Le Illusioni perdute di un poeta

Guai ai giovani ambiziosi e innocenti, perché nella giostra dei salotti altolocati e delle notizie in vendita, sono destinati a vedere le proprie illusioni calpestate. Il regista francese (ma di origine corsa) Xavier Giannoli parte dall’omonimo romanzo di Honoré de Balzac per il suo film Illusioni perdute, storia intricata e politica, ambientata nella Prigi del 1820, in piena Restaurazione, eppure attraversata da un fermento culturale e militante spudorato e inarrestabile. Il giovane provinciale Lucien de Rubempré (che ha preso il nome nobiliare della madre, rinnegando le umili origini del padre farmacista) lascia Angoulême per Parigi, al seguito dell’amante madame de Bargeton, che ha promesso di aiutarlo a diventare un poeta famoso ma lo ha già coinvolto in uno scandalo. Impossibile sarà per lui sfuggire al peccato originale e tentare altre strade. L’aristocrazia non perdona. Indispettita dal liberismo che avanza, messa alla berlina dai nuovi giornali satirici (che fanno la ricchezza di un’emergente classe sociale), si muove tra ricatti e manipolazioni, coltivando rancori e cercando vendette spesso inutili.

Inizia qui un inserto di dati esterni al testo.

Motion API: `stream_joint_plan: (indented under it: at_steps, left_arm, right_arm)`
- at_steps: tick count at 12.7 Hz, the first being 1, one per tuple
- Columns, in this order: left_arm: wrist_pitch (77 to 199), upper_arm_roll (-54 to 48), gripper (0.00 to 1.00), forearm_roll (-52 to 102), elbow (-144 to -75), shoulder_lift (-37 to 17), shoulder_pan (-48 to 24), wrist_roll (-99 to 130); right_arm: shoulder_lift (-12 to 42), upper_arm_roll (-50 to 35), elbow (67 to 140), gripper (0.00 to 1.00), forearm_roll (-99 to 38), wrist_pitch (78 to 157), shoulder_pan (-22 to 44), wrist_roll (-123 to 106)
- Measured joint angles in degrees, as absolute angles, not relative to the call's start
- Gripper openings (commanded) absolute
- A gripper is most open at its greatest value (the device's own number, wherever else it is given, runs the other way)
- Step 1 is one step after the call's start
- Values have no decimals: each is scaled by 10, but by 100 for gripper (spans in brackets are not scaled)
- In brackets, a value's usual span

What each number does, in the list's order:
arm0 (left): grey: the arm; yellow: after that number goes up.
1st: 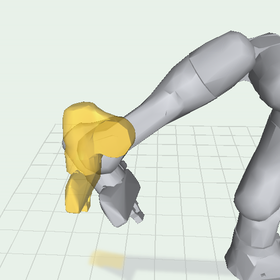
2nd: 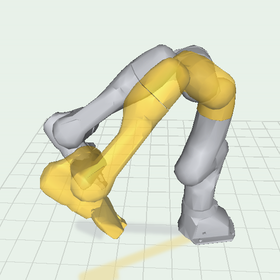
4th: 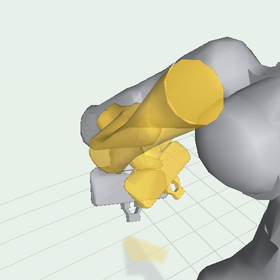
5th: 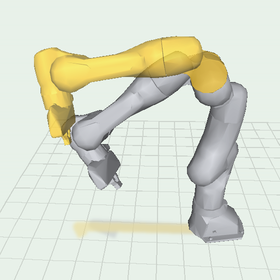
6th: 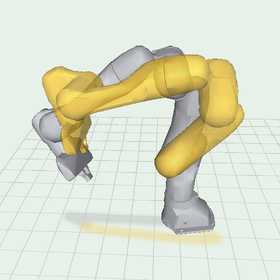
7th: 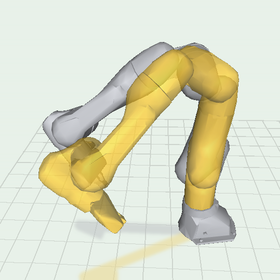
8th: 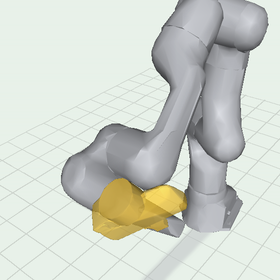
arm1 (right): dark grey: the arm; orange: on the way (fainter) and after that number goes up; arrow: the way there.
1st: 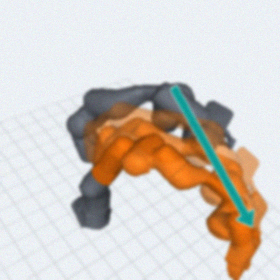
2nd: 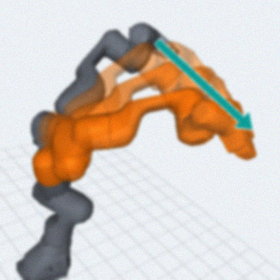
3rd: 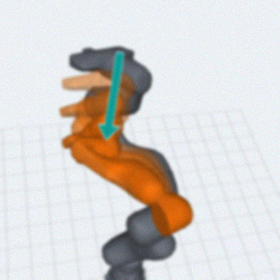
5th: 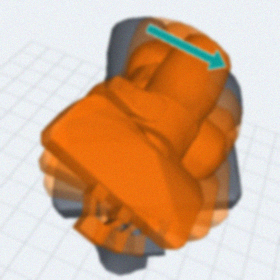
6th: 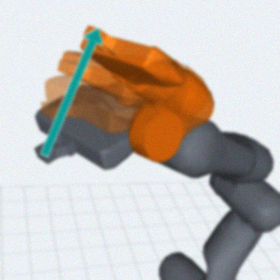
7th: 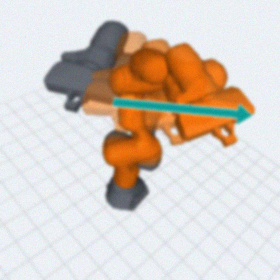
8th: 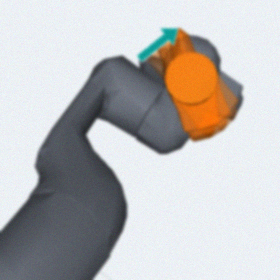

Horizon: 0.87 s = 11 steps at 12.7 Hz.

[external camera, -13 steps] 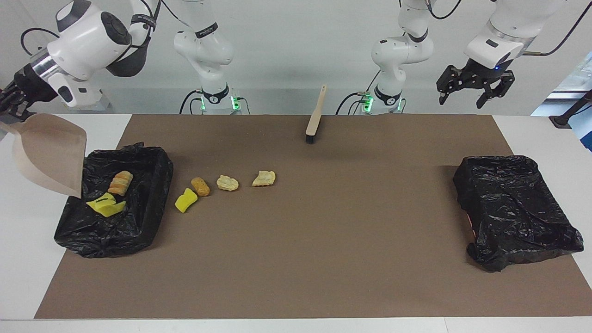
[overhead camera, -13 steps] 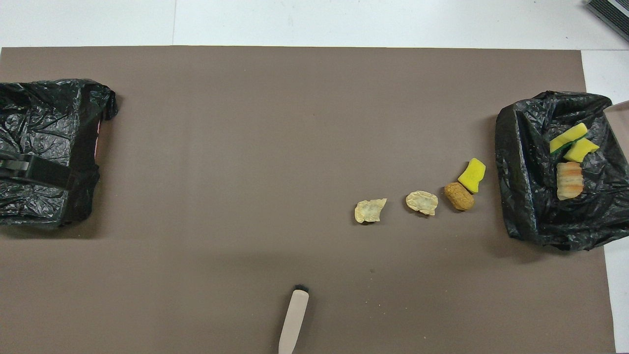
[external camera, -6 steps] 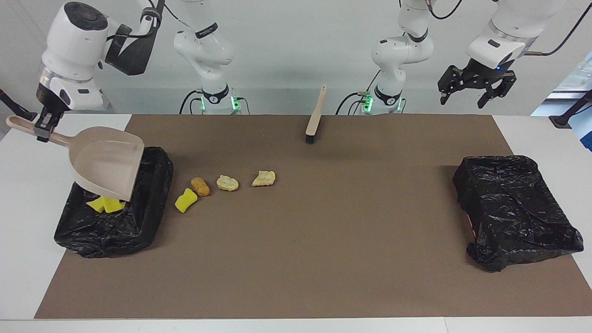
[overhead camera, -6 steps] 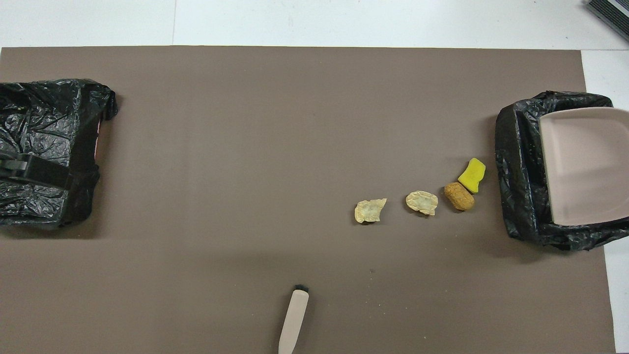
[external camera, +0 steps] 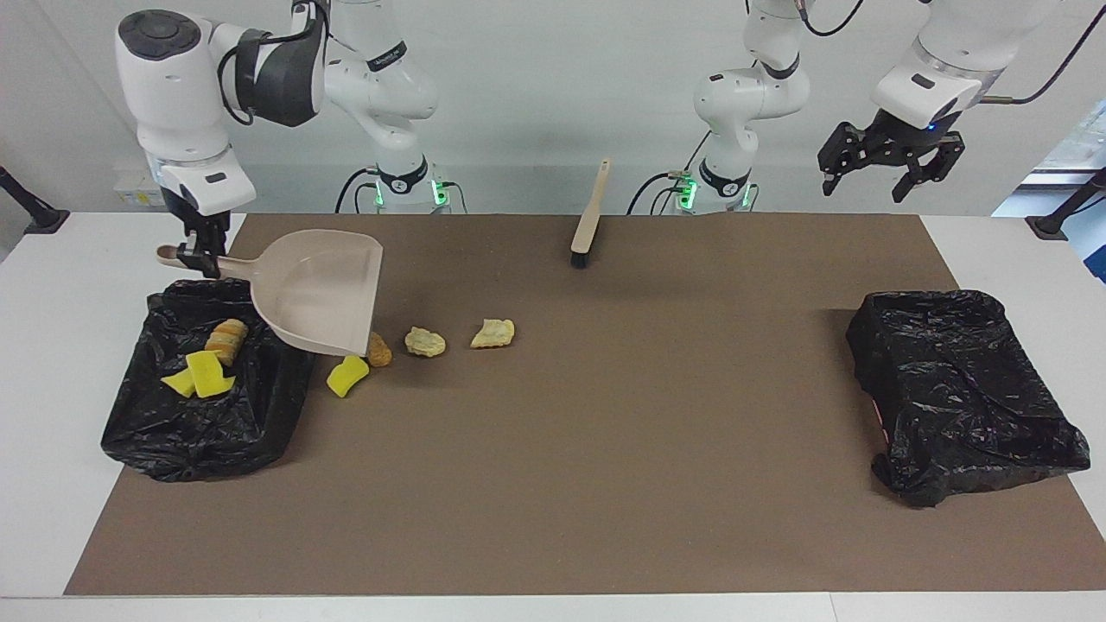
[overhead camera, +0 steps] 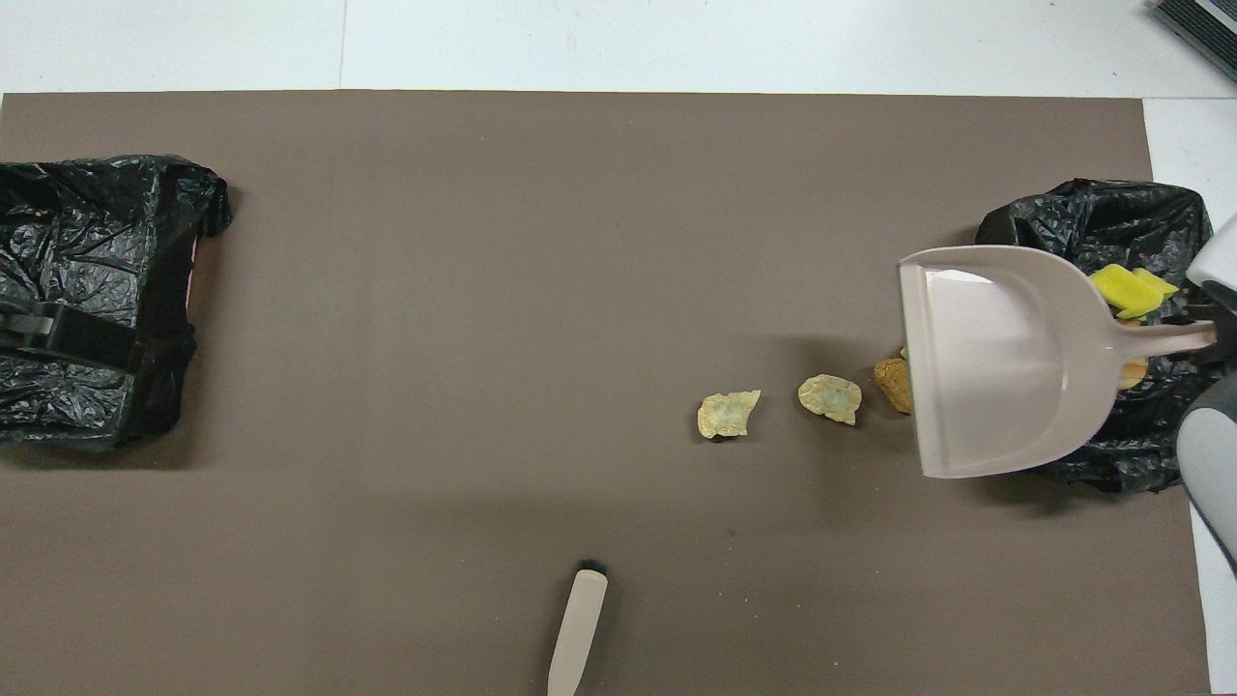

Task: Sweep and dump trash in bin
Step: 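Bring the empty dustpan back to the table center with the right gripper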

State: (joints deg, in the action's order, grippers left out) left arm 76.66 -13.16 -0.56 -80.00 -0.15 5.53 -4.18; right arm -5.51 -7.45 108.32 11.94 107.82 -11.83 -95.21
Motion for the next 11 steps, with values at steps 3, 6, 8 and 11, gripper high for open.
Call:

Dall’altro lato della barricata un nascente “capitalismo”, già legato a doppio nodo all’informazione, che, allora come oggi, non si dà regole da rispettare e si vende al soldo del miglior offerente, sia che si tratti di verità che di menzogne. In mezzo si muove il giovane ingenuo Lucien, abile con le parole e sufficientemente umiliato da diventare la penna più velenosa della città. Scrive articoli satirici, recensioni commissionate, commenti al vetriolo necessari a manipolare il mercato culturale e far scoppiare scandali di cui nessuno si ricorderà due giorni dopo, egli stesso sempre più immemore del suo talento e del proposito letterario che lo aveva spinto fin lì.

 

 

Giannoli mette in scena un film in continuo e veloce movimento, dove gli scenari sono pronti a cambiare e gli applausi a diventare fischi. Proprio come Lucien, più volte in ascesa e più volte costretto in miseria, colpevole di aver assecondato le trame di tutti gli altri, tradendo se stesso e dimenticando le sue stesse illusioni. Lo sguardo è incalzante e coinvolgente, raffinata la ricostruzione dei luoghi e dei costumi, quasi maniacale la cura prestata da Giannoli ai dettagli della recitazione e della prossemica (necessaria in un film che è teatro nel teatro), mentre i sentimenti, viscerali e assoluti, trovano rappresentazione in un turbinio di dialoghi che si rincorrono con destrezza. Tutto è perfettamente studiato e capace di creare un ritmo denso di sorprese e di repentini cambiamenti. Il montaggio ha la sapienza di strappi perpetrati lungo una linea di dissimulazione. La leggerezza “pop” gioca da contrasto con la crudeltà di un mondo fatto di stratificazioni e incrostazioni velenose. La cupezza affiora dalle fessure e satura l’aria e il colore. Solo alla fine si ristabilisce il silenzio e il rimpianto diviene l’unico sentimento di una chiusura amara, che ha la forza dirompente di enunciare tutta l’amarezza fino ad ora camuffata.